TASK DETAILS: Pull each line holding the word "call" from the data.

————————

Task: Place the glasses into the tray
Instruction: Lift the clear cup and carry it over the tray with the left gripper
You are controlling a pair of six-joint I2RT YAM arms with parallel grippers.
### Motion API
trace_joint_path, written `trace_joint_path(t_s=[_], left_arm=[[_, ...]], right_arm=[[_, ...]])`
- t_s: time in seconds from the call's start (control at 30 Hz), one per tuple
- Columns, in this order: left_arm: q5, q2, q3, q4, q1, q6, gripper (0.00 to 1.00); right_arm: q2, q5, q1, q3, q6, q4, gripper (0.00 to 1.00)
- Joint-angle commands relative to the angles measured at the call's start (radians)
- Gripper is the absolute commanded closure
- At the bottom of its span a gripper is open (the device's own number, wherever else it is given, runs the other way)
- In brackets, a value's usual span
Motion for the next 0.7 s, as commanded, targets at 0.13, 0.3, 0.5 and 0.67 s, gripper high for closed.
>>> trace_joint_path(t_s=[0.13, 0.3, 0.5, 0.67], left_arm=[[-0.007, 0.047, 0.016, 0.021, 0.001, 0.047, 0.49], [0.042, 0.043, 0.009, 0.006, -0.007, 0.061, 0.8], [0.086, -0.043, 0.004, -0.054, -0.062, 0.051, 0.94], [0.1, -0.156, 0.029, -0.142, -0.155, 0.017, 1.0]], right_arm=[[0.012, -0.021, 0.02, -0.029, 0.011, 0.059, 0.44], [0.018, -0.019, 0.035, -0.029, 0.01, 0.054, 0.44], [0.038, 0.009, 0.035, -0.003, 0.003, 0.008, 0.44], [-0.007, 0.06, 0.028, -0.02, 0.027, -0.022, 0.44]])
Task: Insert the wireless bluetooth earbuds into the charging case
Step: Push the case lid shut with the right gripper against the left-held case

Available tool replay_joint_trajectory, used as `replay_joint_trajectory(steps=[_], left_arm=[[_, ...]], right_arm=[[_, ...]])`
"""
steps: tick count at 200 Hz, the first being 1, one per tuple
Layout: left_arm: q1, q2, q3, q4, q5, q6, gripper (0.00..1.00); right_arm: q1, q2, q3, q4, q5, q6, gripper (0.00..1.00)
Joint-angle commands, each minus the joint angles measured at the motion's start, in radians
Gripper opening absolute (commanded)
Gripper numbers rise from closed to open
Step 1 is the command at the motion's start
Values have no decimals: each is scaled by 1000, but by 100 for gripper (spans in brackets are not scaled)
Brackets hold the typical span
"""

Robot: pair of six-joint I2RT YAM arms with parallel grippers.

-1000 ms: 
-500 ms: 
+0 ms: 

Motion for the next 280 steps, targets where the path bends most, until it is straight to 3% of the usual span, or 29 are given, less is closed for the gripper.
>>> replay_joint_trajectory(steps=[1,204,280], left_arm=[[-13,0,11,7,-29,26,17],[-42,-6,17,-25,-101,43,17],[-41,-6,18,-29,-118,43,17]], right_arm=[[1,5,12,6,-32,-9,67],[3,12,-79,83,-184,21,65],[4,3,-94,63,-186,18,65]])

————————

SOLUTION TO THIS EXERCISE:
- t_s: time in seconds from the call's start (control at 30 Hz), one per tuple
- Joint-angle commands relative to the angles measured at the call's start (radians)

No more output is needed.